Overreaction Is a Bad Sign

Originally published May 10, 1998, by Mike Barnicle for The Boston Globe


Somewhere this afternoon — a gray, drizzly Mother’s Day — a pack of children will be playing baseball, many of them during the ritual of Little League, an idea that has flourished for nearly 50 years.

And that’s great because baseball is our best game. It teaches kids patience as well as perseverance. It teaches them how to win and how to lose.

Because nobody goes 4-for-4 all the time. And there isn’t a soul alive capable of throwing strikes forever.

Plus, life sort of mimics baseball. Good days, bad days, errors, and home runs all mix together in games as well as across a career.

You can play smart on Monday then come up dumb as a stone 24 hours later, get caught off base or miss the obvious meaning of a simple sign. Kind of like a bunch of people in Newton did when they overreacted to a harmless billboard ad that’s been hanging on the wall of Gordon Field for the last five years.

The sign is one of 20 that adorn the fence. Each sign means $250 to the league treasury. The money goes to maintain the field at a cost of $5,000 per summer because that task falls to a handful of grown-ups who make sure the place is always in decent condition for games.

Here’s what offended a few touchy-feely, politically correct busybodies to the point where they called the news media before they called anybody who volunteers to help other people’s children: The sign was donated by a beer company and carried a logo along with the message that “Our beer is carefully aged before drinking. You should be too.”

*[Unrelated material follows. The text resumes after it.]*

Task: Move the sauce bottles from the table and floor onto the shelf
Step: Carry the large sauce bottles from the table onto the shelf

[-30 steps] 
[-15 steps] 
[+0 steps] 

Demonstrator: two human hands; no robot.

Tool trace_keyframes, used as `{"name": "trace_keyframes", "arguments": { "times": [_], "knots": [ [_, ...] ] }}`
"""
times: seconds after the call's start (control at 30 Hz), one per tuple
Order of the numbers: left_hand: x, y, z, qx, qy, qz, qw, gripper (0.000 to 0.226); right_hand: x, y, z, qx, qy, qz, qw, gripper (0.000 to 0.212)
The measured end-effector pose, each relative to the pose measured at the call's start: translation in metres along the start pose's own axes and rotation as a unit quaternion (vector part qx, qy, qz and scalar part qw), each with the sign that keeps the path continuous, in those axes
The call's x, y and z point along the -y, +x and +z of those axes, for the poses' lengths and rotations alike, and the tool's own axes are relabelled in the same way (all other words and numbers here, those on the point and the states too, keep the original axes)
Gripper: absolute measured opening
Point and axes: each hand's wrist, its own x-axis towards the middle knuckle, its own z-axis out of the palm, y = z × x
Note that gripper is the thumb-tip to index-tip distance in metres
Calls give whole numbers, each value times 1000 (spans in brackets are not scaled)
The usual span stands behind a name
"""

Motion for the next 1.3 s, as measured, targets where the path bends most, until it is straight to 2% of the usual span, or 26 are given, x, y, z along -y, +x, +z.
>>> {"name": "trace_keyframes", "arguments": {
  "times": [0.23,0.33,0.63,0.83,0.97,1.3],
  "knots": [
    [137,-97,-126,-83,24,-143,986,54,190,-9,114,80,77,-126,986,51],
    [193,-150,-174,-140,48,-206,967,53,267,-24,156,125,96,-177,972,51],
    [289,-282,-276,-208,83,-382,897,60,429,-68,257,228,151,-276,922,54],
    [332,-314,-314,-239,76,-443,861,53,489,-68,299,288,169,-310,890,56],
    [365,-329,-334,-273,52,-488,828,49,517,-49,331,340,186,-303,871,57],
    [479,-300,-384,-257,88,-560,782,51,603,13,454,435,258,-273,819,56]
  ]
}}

Wow! It’s a wonder the Newton East Little League isn’t assembling intervention teams rather than ball clubs or meeting in halfway houses instead of on the bench. Little League lushes.

Yet a teeny-tiny segment managed to scream loud enough so that the sign quickly came down as TV stations clamored for a picture of a billboard a few adults actually figure could turn their kids into drunks. They sure must have a lot of confidence in their ability and prowess as parents, huh? Days of wine, roses, and a few foul tips.

“It’s really kind of silly,” Terry Sack said yesterday. “If they had a complaint they should have called me or the league. The sign has been there for the past five years. It is not telling kids to drink. Just the opposite.”

Sack is 31. He’s a coach in Newton Little League. His father Jerry is 55; he’s a coach, too. They are two of the reasons a lot of kids who can’t play baseball — either don’t know how or lack ability — continue to play.

Even though it took five years to notice the sign and get suitably aggravated, some people got honked off because, to them, it symbolized a breakdown in morality. Good grief. If kids have problems due to a sign then it’s a pretty safe bet their difficulties are rooted at home, not home plate.

Newton is no different than other cities with Little League. Each league has its share of nutcake parents and kids who need a kick in the pants. And every team usually has at least one playing because dad or mom, sometimes both, figure coaches like Terry Sack are there to serve as baby sitters while they build careers and then walk around in a daze later when their kid — ignored or simply dropped off — has pink hair, six nose rings, and no clue.

The thing that does set Newton apart, however, is that certain wards and precincts are so precious that saving whales is a higher priority than cheering their kids. That’s because Newton is home to a lot of people who go to bed hoping they’ll be lucky enough to wake up in Brookline, where you’d have to assemble a clinic of shrinks and constitutional lawyers to decide whether baseball ought to be called a game or an activity.

One thing is for sure. It’s a bad sign when adults figure their own kids are such weak little simpletons that they might commit an error based on a billboard when any sane liberal knows: Ads don’t drink. People do.